**Problem to solve:** Restate every line of the material below word for word, skipping the images.

**Data records:**
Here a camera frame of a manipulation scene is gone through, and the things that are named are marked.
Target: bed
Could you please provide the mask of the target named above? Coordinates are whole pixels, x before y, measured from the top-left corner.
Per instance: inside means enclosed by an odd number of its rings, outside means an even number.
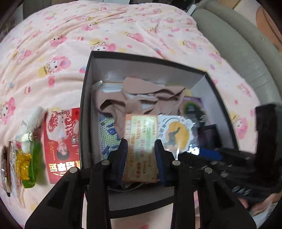
[[[260,104],[255,92],[197,29],[195,20],[174,6],[93,1],[53,5],[12,29],[0,43],[0,50],[3,145],[17,135],[22,118],[31,108],[79,107],[85,69],[93,50],[152,56],[208,72],[229,112],[238,148],[255,152],[254,108]],[[25,208],[8,198],[3,189],[0,196],[24,226],[51,188],[46,182],[25,189]],[[168,228],[171,211],[172,205],[168,205],[138,216],[113,219],[112,227]]]

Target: black mechanical device
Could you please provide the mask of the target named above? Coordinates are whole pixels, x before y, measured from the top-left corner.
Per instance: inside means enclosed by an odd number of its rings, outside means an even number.
[[[203,149],[199,156],[182,153],[175,160],[171,152],[164,150],[161,140],[156,140],[160,181],[165,187],[174,186],[175,190],[171,229],[195,228],[195,190],[199,197],[201,229],[256,228],[237,197],[255,204],[282,190],[280,110],[281,107],[274,104],[256,108],[256,156],[230,149],[215,150],[213,148],[220,145],[216,137],[215,143],[205,143],[211,149]],[[209,157],[215,154],[220,160]],[[112,151],[107,160],[87,169],[71,168],[38,205],[25,229],[80,229],[86,185],[89,185],[87,228],[111,229],[108,186],[121,184],[126,156],[127,141],[122,139],[118,150]],[[260,228],[281,228],[281,214],[282,198]]]

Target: person's skin
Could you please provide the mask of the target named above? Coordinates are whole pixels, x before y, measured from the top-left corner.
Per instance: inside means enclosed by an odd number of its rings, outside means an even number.
[[[64,142],[64,138],[59,138],[58,139],[58,151],[60,154],[62,155],[67,155],[68,149],[67,149],[67,145]]]

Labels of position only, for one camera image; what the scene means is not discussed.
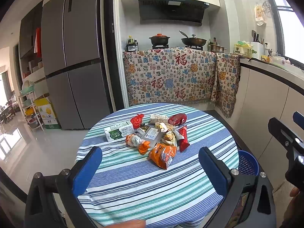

**Answer to the problem:**
Here a camera frame of a manipulation scene is gone through, and the things that are named are marked.
Target: bed
Could you please provide the mask of the target named above? Coordinates are whole pixels, x before y, measured from the top-left corner.
Per instance: inside means enclosed by an odd number of its rings, outside means an even number.
[[[260,104],[255,92],[197,29],[195,20],[174,6],[93,1],[53,5],[12,29],[0,43],[0,50],[3,145],[17,135],[22,118],[31,108],[79,107],[85,69],[93,50],[152,56],[208,72],[229,112],[238,148],[255,152],[254,108]],[[25,208],[8,198],[3,189],[0,196],[24,226],[51,188],[46,182],[25,189]],[[168,228],[171,211],[172,205],[168,205],[138,216],[113,219],[112,227]]]

Target: black mechanical device
Could you please provide the mask of the target named above? Coordinates are whole pixels, x before y, measured from the top-left corner.
Per instance: inside means enclosed by an odd number of its rings, outside means an even number.
[[[203,149],[199,156],[182,153],[175,160],[171,152],[164,150],[161,140],[156,140],[160,181],[165,187],[174,186],[175,190],[171,229],[195,228],[195,190],[199,197],[201,229],[256,228],[237,197],[255,204],[282,190],[280,110],[281,107],[274,104],[256,108],[256,156],[230,149],[215,150],[213,148],[220,145],[216,137],[215,143],[205,143],[211,149]],[[209,157],[215,154],[220,160]],[[112,151],[107,160],[87,169],[71,168],[38,205],[25,229],[80,229],[86,185],[89,185],[87,228],[111,229],[108,186],[121,184],[126,156],[127,141],[122,139],[118,150]],[[260,228],[281,228],[281,214],[282,198]]]

Target: person's skin
Could you please provide the mask of the target named above? Coordinates are whole pixels, x before y, measured from the top-left corner.
Per instance: inside means enclosed by an odd number of its rings, outside means an even number.
[[[64,142],[64,138],[59,138],[58,139],[58,151],[60,154],[62,155],[67,155],[68,149],[67,149],[67,145]]]

Labels of position only, for one camera image; what the scene means is not discussed.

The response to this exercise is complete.